% \VignetteIndexEntry{Using Data Packages}
% \VignetteDepends{hgu95av2.db, GO.db}
% \VignetteKeywords{Annotation}
%\VignettePackage{annotate}

\documentclass{article}

\newcommand{\Rfunction}[1]{{\texttt{#1}}}
\newcommand{\Rmethod}[1]{{\texttt{#1}}}

\newcommand{\Robject}[1]{{\texttt{#1}}}
\newcommand{\Rpackage}[1]{{\textit{#1}}}
\newcommand{\Rclass}[1]{{\textit{#1}}}

\usepackage{hyperref}

\usepackage[authoryear,round]{natbib}
\usepackage{times}

\begin{document}
\title{Using Bioconductor's Annotation Libraries}

\author{Marc Carlson, Jianhua Zhang}
\date{}
\maketitle

\section*{Overview}

The Bioconductor project maintains a rich body of annotation data
assembled into R libraries. The purpose of this vignette
is to discuss the structure, contents, and usage of these
annotation data libraries. Executable code is provided as examples.

\section*{Contents}

Bioconductor's annotation data libraries are constructed by assembling data
collected from various public data repositories using Bioconductor's
\Rpackage{AnnotationDbi} package and distributed as regular R libraries that
can be installed and loaded in the same way an R library is
installed/loaded. Each annotation library is an independent unit that can be
used alone or in conjunction with other annotation libraries. Platform
specific libraries are a group annotation libraries assembled specifically for
given platforms (e. g. Affymetrix HG\_U95Av2). \texttt{org.XX.eg.db} are
libraries containing data assembled at genome level for specific organisms
such as human, mouse, fly, or rat. \Rpackage{KEGG.db} and \Rpackage{GO.db} are
source specific libraries containing generic data for various genomes.

% \begin{figure*}[htbp!]
%    \begin{center}
%      \includegraphics[width=\textwidth, angle=0]{DPChart}
%    \end{center}
%    \caption{{\small \label{fig:DPChart}A diagram showing the overall
%        structure and inter-relationship of Bioconductor annotation
%        data packages. Boxes show a single or group of data
%        packages. Lines between two boxes indicate connections through
%        the key denoted by the text beside each line.}}
% \end{figure*}

Each annotation library, when installed, contains a sqlite database contained
within the \texttt{extdata} along with a \texttt{man} subdirectory filled with
documentation about the data. The data can be accessed using the standard
methods that would work for the classic environment objects (hash table with
key-value pairs) and act as if they were simple associations of annotation
values to a set of keys. For each of these emulated environment objects (which
we will refer to as mappings), there is a corresponding help file in the
\texttt{man} directory with detail descriptions of the data file and usage.
In addition to the traditional access to these data, these databases can also
be accessed directly by using DBI interfaces which allow for powerful new
combinations of these data.

Each platform specific library creates a series of these mapping objects
named by following the convention of package name plus mapping
name. The package name is in lower case letters and the mapping
names are in capital letters. When a given mapping maps platform
specific keys to annotation data, only the name of the annotation data
is used for the name of the mapping. Otherwise, the mapping
names have a pattern of key name and value name joined by a "2" in
between. For example, \Robject{hgu95av2ENTREZID} maps probe ids on 
an Affymetrix human genome U95Av2 chip to EntrezGene IDs while \Robject{hgu95av2GO2PROBE} 
maps Gene Ontology IDs to probe IDs. Names of the mappings available in a
platform specific data package are not listed here to save space but
are easily accessible as shown later in the section for usage.

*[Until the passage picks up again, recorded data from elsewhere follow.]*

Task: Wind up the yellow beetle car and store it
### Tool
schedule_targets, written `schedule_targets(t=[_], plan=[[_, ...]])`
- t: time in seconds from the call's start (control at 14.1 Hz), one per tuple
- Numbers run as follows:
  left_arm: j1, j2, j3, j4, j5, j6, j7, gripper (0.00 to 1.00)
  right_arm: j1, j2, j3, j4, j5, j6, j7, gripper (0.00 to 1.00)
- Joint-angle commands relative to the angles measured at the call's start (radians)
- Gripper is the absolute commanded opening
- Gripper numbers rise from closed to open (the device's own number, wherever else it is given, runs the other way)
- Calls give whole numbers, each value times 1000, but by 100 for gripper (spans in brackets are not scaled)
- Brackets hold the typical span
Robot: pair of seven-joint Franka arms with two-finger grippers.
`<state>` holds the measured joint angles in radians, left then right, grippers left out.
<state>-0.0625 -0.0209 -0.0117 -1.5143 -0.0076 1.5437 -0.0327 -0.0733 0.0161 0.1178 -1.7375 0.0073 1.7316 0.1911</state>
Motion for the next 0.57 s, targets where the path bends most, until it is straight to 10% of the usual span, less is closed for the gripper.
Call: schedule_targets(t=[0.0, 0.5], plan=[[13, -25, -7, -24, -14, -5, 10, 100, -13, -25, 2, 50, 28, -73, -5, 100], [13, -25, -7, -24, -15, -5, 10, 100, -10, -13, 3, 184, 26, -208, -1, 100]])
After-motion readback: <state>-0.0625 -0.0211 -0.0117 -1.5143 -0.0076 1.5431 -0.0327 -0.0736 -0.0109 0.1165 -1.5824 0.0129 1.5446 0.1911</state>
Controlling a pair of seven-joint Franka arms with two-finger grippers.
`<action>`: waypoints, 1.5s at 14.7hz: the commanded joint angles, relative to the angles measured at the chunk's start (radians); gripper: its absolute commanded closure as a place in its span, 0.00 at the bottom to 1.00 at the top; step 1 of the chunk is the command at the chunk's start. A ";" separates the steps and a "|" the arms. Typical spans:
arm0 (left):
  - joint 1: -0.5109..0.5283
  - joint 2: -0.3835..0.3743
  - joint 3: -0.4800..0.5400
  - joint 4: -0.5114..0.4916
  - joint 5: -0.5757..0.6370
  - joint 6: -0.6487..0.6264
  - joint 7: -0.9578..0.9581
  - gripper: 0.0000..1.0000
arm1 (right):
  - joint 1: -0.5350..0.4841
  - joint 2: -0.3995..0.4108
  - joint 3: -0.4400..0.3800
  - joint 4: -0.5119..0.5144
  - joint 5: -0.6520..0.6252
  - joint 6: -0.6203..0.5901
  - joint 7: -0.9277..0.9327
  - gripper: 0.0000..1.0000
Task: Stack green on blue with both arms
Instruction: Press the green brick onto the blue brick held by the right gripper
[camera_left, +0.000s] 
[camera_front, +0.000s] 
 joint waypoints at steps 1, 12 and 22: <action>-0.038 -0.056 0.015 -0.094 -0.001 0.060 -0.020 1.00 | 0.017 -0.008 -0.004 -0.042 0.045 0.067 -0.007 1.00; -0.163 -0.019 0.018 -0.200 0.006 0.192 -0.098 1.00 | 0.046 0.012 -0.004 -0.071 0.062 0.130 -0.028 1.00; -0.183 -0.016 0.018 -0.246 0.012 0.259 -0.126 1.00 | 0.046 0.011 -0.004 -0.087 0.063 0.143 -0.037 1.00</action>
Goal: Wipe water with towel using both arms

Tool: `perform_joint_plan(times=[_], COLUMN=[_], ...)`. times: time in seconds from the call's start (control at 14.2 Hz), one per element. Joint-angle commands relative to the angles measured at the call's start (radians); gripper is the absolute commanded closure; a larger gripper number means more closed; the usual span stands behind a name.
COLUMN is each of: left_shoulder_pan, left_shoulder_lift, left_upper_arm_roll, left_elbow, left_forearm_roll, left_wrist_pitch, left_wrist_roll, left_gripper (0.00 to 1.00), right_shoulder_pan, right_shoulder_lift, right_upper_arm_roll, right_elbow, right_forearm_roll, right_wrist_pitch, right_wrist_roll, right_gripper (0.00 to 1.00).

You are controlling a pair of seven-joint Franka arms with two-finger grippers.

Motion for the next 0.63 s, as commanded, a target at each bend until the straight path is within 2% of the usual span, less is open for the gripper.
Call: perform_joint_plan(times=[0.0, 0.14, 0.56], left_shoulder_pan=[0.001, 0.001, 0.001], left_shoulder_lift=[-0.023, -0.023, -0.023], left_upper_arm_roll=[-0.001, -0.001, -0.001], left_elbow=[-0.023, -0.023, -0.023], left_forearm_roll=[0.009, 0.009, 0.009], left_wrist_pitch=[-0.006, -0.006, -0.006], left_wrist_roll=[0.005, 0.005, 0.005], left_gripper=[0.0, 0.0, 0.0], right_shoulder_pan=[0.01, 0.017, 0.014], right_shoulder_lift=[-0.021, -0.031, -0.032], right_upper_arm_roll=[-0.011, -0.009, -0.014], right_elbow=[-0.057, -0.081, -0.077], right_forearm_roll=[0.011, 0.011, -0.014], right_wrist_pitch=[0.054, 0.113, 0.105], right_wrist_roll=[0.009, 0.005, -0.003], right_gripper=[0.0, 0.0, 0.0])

Genome level annotation libraries are named in the form of org.Xx.yy.db where
Xx represents an abbreviation of the genus and species. Each of the organism
wide genome anotation packages is based upon some type of widely used gene
based identifier (such as an Entrez Gene id) that is mapped onto all the other
features in the package.  The yy part of the name corresponds to this
designation, where eg means a package is an entrez gene package and sgd is a
package based on the sgd database etc.  In many cases the org packages will
contain more different kinds of information that the platform based ones,
since not all types of information are as widely sought after.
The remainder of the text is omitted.